EXTRACTED INFORMATION Start Marker

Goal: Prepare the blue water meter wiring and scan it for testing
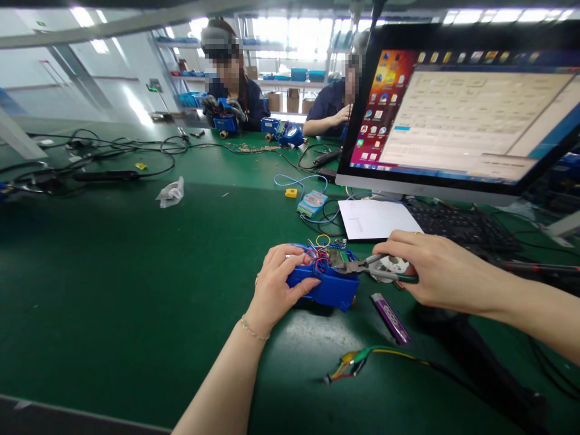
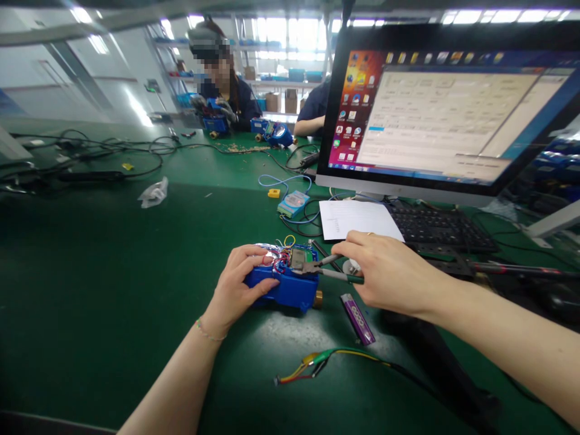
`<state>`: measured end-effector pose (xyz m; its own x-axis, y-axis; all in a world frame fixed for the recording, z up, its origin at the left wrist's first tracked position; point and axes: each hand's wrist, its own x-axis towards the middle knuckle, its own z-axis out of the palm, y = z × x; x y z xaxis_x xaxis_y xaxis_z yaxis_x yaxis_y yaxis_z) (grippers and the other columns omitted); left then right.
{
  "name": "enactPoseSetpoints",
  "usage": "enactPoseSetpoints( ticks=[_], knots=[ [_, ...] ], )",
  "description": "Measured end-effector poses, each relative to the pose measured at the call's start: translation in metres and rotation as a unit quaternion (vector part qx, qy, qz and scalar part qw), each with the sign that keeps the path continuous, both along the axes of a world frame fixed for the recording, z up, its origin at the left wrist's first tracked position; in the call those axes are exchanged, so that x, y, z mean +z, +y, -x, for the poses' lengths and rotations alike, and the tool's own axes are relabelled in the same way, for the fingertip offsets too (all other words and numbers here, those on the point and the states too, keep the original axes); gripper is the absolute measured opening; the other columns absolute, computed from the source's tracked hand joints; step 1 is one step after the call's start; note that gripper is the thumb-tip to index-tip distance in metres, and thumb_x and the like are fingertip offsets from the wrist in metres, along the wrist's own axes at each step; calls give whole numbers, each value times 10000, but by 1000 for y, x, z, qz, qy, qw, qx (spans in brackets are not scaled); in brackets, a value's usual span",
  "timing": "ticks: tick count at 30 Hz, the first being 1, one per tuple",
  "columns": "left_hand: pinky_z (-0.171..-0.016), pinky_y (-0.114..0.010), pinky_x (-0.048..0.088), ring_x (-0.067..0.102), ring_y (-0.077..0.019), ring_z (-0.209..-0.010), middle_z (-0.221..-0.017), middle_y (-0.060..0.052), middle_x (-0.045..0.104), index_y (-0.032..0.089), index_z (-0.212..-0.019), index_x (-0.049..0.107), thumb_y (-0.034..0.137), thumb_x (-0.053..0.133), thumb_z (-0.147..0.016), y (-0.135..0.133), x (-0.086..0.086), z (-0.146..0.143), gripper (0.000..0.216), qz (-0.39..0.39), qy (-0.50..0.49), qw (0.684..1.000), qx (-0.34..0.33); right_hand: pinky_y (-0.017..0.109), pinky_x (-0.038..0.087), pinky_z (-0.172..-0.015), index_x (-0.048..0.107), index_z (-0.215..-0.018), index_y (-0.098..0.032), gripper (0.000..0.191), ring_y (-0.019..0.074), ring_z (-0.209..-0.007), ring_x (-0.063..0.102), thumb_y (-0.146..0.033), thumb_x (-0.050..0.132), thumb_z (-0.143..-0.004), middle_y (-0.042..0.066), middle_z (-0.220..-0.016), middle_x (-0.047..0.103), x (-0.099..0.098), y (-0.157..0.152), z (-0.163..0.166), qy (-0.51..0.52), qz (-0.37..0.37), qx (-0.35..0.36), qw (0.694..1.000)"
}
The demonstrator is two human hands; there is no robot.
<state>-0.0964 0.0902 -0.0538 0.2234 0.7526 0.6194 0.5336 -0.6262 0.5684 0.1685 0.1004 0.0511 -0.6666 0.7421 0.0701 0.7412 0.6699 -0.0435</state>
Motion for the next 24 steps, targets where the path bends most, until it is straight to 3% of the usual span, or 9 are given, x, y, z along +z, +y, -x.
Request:
enactPoseSetpoints(
  ticks=[6, 24],
  knots=[
    [-901, -405, 426, 501, -230, -1036, -1046, -66, 584, 214, -995, 587, 384, 651, -787, 0, -1, 0, 276, 4, 1, 1000, 3, 301, 440, -658, 598, -1020, -192, 388, 191, -746, 555, -70, 529, -658, 41, -873, 557, 0, 0, 2, 0, 20, -4, 1000],
    [-884, -401, 435, 514, -225, -1019, -1030, -68, 590, 200, -983, 592, 382, 648, -788, -1, 0, 0, 272, -5, -1, 1000, 4, 312, 463, -669, 593, -1047, -167, 445, 200, -755, 567, -53, 502, -627, 57, -888, 569, -3, -4, 0, -17, -11, 1, 1000]
  ],
)
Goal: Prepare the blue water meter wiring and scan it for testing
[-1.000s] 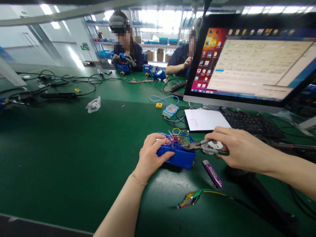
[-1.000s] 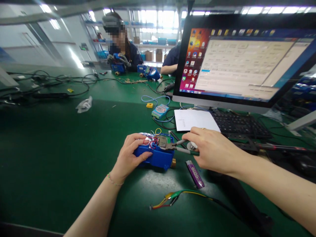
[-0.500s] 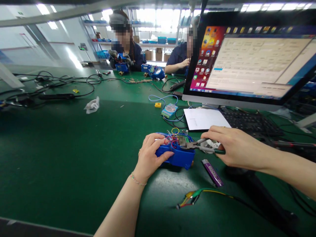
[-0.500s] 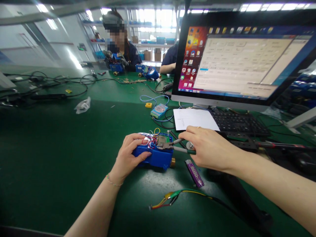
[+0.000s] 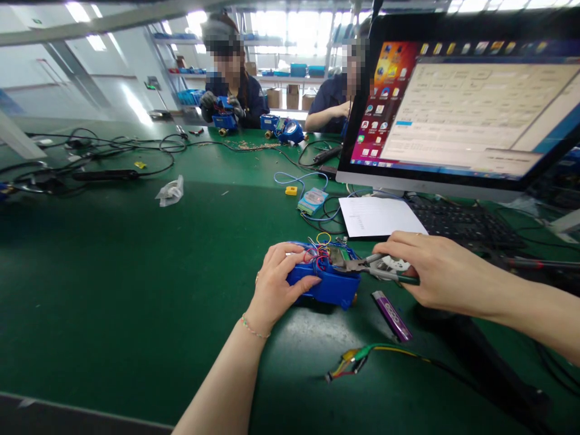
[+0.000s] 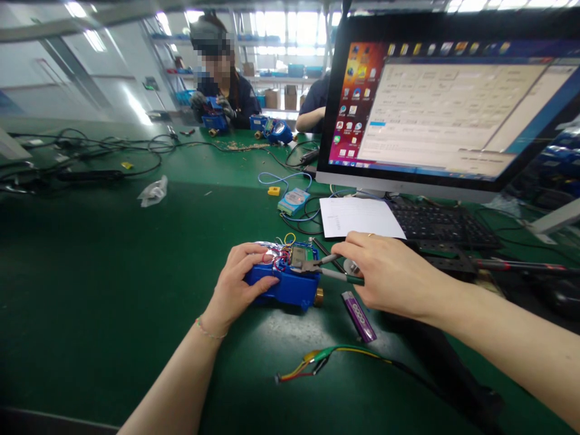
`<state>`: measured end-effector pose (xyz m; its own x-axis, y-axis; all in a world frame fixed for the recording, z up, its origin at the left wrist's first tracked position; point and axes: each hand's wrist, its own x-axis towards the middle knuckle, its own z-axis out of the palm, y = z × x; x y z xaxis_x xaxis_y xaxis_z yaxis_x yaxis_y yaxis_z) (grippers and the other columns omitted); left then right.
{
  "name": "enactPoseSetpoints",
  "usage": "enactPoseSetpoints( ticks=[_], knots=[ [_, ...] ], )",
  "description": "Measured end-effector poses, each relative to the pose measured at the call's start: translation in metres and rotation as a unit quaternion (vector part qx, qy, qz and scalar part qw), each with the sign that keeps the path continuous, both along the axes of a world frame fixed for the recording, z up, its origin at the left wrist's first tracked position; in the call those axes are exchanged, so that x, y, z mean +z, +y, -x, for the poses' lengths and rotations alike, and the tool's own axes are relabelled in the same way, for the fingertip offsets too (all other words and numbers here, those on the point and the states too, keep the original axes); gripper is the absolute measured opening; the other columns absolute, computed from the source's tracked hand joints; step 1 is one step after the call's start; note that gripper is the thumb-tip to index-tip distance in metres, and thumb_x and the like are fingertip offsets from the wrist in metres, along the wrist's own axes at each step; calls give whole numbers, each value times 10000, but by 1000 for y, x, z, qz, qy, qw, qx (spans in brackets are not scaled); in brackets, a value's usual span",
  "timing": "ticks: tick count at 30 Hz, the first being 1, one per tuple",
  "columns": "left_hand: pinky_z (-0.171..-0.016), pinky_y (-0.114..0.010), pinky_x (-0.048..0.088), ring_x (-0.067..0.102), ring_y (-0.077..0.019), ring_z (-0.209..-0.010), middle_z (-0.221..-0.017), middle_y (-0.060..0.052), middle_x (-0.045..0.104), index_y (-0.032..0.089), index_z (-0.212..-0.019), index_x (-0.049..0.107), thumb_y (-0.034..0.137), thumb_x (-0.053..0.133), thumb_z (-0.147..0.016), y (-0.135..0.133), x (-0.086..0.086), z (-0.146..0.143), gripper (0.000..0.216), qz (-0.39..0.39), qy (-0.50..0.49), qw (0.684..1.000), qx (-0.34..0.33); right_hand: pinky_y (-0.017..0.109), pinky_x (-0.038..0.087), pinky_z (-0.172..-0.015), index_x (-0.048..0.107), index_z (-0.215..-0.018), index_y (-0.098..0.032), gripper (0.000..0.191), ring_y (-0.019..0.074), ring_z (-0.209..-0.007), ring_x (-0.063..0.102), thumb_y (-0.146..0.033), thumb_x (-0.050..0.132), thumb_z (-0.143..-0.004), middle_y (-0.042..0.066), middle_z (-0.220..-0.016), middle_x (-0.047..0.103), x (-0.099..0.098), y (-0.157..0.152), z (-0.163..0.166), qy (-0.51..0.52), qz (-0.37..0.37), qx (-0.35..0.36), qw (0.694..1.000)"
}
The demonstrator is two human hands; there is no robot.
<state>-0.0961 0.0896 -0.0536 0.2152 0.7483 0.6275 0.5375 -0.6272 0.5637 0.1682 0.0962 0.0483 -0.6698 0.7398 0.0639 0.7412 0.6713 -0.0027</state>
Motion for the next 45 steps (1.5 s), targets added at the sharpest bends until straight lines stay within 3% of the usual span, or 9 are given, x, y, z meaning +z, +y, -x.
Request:
enactPoseSetpoints(
  ticks=[6, 16, 25, 38, 45],
  knots=[
    [-885, -397, 434, 510, -224, -1018, -1028, -68, 591, 196, -990, 595, 387, 647, -788, 1, -1, 0, 283, -2, -2, 1000, -2, 308, 473, -642, 607, -1030, -164, 452, 202, -729, 588, -41, 499, -609, 49, -856, 592, -1, 1, 2, -11, -10, -4, 1000],
    [-890, -398, 431, 499, -221, -1026, -1033, -68, 586, 199, -994, 585, 369, 643, -796, 1, 0, -1, 267, -1, -8, 1000, -6, 296, 423, -553, 606, -931, -149, 375, 216, -669, 584, -31, 492, -594, 53, -787, 570, -7, -8, 4, -50, -117, 3, 992],
    [-886, -386, 437, 505, -222, -1026, -1033, -69, 589, 196, -982, 586, 366, 648, -790, 1, 0, 0, 264, -2, -2, 1000, -2, 330, 475, -677, 570, -1048, -154, 447, 216, -789, 561, -47, 520, -617, 56, -897, 547, -11, -9, 2, -3, -62, -21, 998],
    [-876, -408, 453, 515, -228, -1016, -1028, -72, 598, 208, -986, 598, 394, 639, -793, 1, -2, -1, 271, -3, -8, 1000, 3, 352, 479, -701, 584, -1037, -124, 446, 238, -803, 555, -43, 508, -606, 87, -918, 548, -15, -14, 3, -1, -123, -13, 992],
    [-866, -406, 461, 519, -227, -1014, -1031, -77, 599, 203, -984, 595, 388, 637, -796, 1, -1, 0, 267, -6, -7, 1000, 4, 319, 471, -696, 587, -1046, -137, 465, 215, -809, 558, -21, 477, -610, 71, -886, 559, -14, -14, 3, 28, -64, -23, 997]
  ],
)
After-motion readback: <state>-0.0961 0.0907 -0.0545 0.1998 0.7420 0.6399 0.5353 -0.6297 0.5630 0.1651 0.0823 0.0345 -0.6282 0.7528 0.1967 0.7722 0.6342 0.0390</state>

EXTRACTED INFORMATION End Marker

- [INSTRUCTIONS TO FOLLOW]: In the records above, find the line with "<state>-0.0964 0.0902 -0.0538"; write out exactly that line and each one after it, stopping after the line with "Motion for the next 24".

- [EXERCISE RESPONSE]:
<state>-0.0964 0.0902 -0.0538 0.2234 0.7526 0.6194 0.5336 -0.6262 0.5684 0.1685 0.1004 0.0511 -0.6666 0.7421 0.0701 0.7412 0.6699 -0.0435</state>
Motion for the next 24 steps, targets where the path bends most, until it is straight to 3% of the usual span, or 9 are given, x, y, z along +z, +y, -x.

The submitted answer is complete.